The Need for Speed
Eine funktionierende Infrastruktur ist die Basis für jegliche digitale Dienste. Ohne Datenleitungen und Rechenzentren wäre der Zugriff auf das Internet, Cloud-Dienste und andere digitale Anwendungen gar nicht möglich.

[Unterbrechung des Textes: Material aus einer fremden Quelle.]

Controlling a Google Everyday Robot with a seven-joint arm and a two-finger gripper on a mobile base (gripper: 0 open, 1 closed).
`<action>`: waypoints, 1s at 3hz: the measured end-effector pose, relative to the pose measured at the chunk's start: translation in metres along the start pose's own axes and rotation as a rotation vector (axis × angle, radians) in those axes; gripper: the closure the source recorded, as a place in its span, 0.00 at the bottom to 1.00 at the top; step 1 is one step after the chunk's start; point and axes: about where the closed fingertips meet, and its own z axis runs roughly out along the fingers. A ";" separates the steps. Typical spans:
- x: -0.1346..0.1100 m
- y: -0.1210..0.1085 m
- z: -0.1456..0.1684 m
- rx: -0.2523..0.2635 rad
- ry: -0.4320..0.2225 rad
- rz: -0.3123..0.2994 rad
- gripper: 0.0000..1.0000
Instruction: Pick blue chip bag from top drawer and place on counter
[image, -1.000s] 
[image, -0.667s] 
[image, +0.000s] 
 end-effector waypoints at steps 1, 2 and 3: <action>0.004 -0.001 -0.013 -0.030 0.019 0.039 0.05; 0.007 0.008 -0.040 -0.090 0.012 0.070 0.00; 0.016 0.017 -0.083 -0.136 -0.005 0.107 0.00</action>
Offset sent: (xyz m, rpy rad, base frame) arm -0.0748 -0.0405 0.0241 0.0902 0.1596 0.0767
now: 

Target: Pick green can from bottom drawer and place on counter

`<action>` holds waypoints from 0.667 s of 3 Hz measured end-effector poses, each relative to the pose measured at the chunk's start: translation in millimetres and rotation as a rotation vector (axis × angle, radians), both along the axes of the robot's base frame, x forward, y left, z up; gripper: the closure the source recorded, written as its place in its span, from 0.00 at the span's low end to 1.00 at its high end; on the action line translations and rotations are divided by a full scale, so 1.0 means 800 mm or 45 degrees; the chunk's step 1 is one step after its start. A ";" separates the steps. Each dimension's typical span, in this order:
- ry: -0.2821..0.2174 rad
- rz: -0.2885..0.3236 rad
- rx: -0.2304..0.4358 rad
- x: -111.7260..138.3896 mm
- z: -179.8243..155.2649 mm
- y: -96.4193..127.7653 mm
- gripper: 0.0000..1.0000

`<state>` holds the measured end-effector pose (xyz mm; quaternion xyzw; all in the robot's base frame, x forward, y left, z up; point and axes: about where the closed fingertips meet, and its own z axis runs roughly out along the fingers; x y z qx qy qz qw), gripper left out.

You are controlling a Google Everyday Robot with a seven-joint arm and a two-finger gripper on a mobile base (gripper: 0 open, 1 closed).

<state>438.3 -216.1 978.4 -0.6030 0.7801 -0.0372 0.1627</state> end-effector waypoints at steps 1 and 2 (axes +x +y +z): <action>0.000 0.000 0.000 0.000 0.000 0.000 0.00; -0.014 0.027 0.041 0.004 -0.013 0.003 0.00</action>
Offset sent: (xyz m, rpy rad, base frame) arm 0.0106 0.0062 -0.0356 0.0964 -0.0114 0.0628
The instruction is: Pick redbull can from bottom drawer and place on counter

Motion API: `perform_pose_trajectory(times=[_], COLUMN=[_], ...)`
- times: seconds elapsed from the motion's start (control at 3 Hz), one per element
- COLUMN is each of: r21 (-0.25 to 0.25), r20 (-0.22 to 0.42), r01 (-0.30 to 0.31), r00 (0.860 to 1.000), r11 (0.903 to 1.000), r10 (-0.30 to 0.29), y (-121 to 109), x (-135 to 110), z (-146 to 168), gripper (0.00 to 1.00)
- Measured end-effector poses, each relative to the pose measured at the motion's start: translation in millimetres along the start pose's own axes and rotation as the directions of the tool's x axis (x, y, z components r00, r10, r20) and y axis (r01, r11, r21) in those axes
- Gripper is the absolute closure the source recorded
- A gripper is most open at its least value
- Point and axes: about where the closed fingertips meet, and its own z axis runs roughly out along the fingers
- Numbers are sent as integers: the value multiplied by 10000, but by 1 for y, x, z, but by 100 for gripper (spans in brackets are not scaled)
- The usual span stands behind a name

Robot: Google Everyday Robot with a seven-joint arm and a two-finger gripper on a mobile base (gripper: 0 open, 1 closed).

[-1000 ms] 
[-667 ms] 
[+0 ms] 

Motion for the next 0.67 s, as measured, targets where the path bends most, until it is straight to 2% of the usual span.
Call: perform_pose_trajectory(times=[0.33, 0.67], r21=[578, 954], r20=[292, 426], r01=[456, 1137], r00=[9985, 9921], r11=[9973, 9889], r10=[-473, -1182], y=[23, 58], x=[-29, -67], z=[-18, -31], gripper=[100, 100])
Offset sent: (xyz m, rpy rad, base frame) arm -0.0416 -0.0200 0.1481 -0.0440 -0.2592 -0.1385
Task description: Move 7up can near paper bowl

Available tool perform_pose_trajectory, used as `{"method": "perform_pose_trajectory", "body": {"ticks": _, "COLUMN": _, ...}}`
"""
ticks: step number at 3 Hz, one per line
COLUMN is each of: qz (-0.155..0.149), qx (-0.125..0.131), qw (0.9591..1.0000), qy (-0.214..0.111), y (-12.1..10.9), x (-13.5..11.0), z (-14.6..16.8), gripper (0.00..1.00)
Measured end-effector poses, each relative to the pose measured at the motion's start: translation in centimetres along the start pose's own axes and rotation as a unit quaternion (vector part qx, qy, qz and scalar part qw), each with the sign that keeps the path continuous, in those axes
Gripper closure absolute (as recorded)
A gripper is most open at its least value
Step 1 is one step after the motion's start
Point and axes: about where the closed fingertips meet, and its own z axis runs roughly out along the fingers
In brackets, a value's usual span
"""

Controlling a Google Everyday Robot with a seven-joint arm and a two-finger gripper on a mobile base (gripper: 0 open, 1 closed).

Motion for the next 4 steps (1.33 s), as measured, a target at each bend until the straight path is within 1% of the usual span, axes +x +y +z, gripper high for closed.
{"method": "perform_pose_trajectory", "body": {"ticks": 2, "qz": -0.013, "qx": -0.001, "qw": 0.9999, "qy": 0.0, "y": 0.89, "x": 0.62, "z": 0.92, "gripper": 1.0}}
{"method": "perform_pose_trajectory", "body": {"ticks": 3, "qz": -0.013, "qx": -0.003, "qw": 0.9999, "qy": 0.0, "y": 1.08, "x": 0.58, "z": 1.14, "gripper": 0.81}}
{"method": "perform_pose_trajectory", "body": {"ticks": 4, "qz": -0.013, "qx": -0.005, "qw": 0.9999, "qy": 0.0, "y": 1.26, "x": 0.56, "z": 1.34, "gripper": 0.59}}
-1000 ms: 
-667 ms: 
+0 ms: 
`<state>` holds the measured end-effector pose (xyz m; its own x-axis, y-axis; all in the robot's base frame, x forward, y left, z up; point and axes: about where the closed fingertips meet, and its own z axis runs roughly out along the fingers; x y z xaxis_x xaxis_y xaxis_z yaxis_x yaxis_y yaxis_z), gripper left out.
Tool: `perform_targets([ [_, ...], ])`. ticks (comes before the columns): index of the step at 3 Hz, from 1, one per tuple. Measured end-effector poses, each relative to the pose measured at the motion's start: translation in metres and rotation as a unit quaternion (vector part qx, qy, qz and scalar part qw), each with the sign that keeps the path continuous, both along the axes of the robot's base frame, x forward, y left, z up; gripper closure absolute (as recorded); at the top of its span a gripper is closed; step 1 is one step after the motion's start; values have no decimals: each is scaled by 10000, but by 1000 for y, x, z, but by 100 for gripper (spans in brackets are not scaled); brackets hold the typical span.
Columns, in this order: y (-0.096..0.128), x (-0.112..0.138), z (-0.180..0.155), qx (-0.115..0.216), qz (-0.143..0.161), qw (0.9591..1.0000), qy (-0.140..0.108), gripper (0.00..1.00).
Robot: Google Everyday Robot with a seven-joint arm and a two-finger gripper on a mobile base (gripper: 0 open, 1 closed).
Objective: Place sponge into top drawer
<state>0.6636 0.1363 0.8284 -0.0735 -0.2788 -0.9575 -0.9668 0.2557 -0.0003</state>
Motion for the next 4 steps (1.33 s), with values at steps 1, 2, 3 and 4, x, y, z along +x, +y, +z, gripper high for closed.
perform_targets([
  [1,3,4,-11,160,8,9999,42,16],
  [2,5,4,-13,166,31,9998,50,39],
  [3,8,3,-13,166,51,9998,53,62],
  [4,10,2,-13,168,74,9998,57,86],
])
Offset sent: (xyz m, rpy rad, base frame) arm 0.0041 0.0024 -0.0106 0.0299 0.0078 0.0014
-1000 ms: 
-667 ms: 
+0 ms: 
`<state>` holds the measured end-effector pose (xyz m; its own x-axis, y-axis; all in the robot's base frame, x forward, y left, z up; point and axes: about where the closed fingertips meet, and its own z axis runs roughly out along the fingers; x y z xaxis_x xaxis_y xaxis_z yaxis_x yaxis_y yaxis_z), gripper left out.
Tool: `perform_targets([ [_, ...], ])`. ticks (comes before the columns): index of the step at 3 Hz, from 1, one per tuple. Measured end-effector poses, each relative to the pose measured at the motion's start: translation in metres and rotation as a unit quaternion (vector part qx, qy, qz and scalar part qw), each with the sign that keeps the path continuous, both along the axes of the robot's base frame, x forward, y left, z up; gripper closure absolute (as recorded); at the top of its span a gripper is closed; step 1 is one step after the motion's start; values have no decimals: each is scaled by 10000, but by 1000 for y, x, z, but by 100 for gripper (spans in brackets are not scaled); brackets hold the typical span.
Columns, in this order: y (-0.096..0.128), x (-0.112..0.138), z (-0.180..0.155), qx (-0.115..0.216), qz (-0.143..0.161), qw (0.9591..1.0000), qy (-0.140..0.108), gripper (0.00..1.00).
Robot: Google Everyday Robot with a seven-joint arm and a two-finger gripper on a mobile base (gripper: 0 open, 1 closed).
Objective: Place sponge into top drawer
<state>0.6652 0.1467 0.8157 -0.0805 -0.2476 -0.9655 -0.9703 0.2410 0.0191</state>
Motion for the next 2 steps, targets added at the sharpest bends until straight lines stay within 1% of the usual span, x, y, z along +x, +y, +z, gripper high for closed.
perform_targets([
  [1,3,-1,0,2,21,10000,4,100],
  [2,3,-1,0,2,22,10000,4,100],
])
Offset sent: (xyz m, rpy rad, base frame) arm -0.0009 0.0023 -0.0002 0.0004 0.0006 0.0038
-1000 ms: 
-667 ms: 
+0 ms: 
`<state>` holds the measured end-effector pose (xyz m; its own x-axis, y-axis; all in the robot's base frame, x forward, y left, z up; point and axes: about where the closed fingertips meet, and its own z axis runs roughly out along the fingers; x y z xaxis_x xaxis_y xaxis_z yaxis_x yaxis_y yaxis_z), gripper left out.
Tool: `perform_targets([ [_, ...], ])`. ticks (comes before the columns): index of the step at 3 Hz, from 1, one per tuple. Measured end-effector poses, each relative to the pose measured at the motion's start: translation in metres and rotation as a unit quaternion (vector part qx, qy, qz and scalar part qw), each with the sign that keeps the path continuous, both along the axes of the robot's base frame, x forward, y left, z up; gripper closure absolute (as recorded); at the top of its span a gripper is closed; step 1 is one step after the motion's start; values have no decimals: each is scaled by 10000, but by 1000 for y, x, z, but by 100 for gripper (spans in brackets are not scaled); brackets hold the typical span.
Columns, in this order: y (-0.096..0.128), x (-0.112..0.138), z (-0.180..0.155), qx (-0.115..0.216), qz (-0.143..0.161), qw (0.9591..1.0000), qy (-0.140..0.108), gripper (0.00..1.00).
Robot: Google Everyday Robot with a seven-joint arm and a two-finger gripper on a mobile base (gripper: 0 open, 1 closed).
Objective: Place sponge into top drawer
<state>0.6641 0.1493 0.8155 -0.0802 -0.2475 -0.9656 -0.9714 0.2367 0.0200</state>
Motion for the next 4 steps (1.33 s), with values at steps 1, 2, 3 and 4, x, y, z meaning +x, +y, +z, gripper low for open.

1998 liberalisierte die Schweiz den Telekommunikationsmarkt. Die Marktöffnung führte zu zahlreichen Neugründungen. Längst nicht alle überlebten. Doch wer heute noch aktiv ist, bietet nicht nur Telekommunikations-, sondern oft auch IT-Services an. Dafür ist ein gutes Kommunikationsnetz weiterhin unerlässlich. In der Schweiz kommen zwar moderne Technologien zum Einsatz, namentlich 5G oder Glasfaser. Doch in beiden Fällen hapert es mit dem Ausbau. Immerhin will der Bund den Netzausbau in den kommenden Jahren fördern, wenn auch vornehmlich auf dem Land. Im Rahmen der «Gigabitstrategie» will der Bundesrat der gesamten Schweiz eine Internetgeschwindigkeit von 1 Gigabit pro Sekunde ermöglichen. Der Bund will dies mit einem Förderprogramm und bis zu 750 Millionen Franken unterstützen. Dabei will er insbesondere den Ausbau von Glasfasernetzen bis in die Haushalte fördern. In sehr dünn besiedelten Gebieten sollen die Gelder auch in den Ausbau von Funktechnologien fliessen. Das Geld für den Fördertopf soll primär aus den Einnahmen aus den nächsten beiden Mobilfunkfrequenzvergaben kommen. Zusätzlich sei eine Beteiligung der Branche und der Kantone vorgesehen. Anbieter von Kerninfrastrukturen dürfte in Zukunft auch der steigende Energiebedarf (im Zusammenhang mit künstlicher Intelligenz) oder der gleichzeitig stärker werdende Wunsch nach Nachhaltigkeit beschäftigen. Sie müssen herausfinden, wie diese beiden Aspekte unter einen Hut zu bringen.